Exactly as they appear below, repeat the lines from the one with "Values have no" through the one with "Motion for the". Drop every picture.

**Data extract**.
———

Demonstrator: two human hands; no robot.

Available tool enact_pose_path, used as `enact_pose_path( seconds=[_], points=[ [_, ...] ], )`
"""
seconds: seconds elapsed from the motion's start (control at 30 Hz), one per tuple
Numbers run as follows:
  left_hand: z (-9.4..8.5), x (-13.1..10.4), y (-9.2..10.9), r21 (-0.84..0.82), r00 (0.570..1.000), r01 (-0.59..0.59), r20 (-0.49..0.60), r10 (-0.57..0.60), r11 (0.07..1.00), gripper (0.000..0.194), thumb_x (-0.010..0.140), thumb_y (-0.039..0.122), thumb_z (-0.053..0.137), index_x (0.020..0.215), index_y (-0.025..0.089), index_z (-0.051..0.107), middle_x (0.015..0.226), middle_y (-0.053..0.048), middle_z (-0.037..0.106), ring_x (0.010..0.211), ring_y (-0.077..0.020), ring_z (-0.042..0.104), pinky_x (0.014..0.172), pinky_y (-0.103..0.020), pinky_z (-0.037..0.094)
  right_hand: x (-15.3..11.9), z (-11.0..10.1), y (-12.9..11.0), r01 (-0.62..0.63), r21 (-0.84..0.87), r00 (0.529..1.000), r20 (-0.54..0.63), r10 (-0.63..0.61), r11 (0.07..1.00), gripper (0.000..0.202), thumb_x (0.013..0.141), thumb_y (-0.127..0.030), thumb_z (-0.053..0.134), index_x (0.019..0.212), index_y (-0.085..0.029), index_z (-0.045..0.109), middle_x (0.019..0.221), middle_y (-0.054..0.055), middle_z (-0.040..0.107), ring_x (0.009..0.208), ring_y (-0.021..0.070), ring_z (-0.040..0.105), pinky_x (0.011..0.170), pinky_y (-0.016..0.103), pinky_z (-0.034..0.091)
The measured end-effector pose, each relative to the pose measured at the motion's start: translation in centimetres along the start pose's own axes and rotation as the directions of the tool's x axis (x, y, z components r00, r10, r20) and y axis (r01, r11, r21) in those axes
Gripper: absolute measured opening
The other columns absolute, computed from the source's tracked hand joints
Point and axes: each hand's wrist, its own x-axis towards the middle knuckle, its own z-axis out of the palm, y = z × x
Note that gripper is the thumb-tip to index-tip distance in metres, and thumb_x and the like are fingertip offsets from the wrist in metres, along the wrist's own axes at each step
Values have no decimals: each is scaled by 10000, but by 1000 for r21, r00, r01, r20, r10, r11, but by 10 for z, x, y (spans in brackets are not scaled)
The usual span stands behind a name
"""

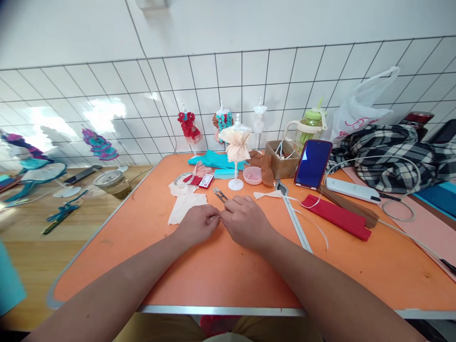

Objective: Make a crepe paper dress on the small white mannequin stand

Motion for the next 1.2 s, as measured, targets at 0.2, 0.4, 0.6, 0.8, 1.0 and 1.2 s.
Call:
enact_pose_path(
  seconds=[0.2,0.4,0.6,0.8,1.0,1.2],
  points=[
    [-9,1,6,-501,979,199,67,-191,842,213,770,318,532,717,182,688,714,-20,679,690,-171,596,636,-262,425,4,-3,-2,-183,472,967,-72,245,862,585,751,-369,652,1272,-192,452,1270,102,529,1155,247,467,941,393,380],
    [-15,0,8,-580,969,246,126,-213,776,227,745,366,592,690,167,685,569,11,568,571,-128,502,568,-239,374,10,11,11,-427,746,887,236,398,510,178,764,-366,628,828,-202,653,871,15,672,856,181,602,791,322,453],
    [-13,2,-1,-697,976,214,181,-121,684,259,782,405,591,771,166,692,699,-14,613,661,-132,509,675,-261,399,9,20,20,-461,842,861,347,373,281,237,755,-387,640,842,-169,670,814,16,663,773,158,592,717,282,462],
    [-12,3,-5,-844,947,315,307,-91,434,224,743,366,654,747,143,683,714,-35,604,656,-127,509,729,-282,430,7,12,20,-228,713,963,64,262,663,179,832,-335,587,892,-210,700,868,46,669,790,158,599,713,290,477],
    [-11,3,-6,-857,879,476,463,-111,195,159,678,284,711,689,129,675,622,-18,553,566,-98,467,738,-317,479,0,-2,24,175,204,974,-176,-140,963,239,891,-226,488,1070,-262,642,1213,86,586,1113,222,526,873,363,443],
    [-15,1,-2,-859,872,488,474,-118,154,147,680,270,708,694,133,658,643,-20,534,598,-114,495,760,-336,493,2,0,16,61,539,982,-181,45,840,454,806,-268,580,1251,-250,491,1260,99,538,1155,229,506,955,401,419]
  ],
)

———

**Task solution**.
Values have no decimals: each is scaled by 10000, but by 1000 for r21, r00, r01, r20, r10, r11, but by 10 for z, x, y (spans in brackets are not scaled)
The usual span stands behind a name
"""


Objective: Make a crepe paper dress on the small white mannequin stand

Motion for the next 1.2 s, as measured, targets at 0.2, 0.4, 0.6, 0.8, 1.0 and 1.2 s.

The exercise calls for nothing more.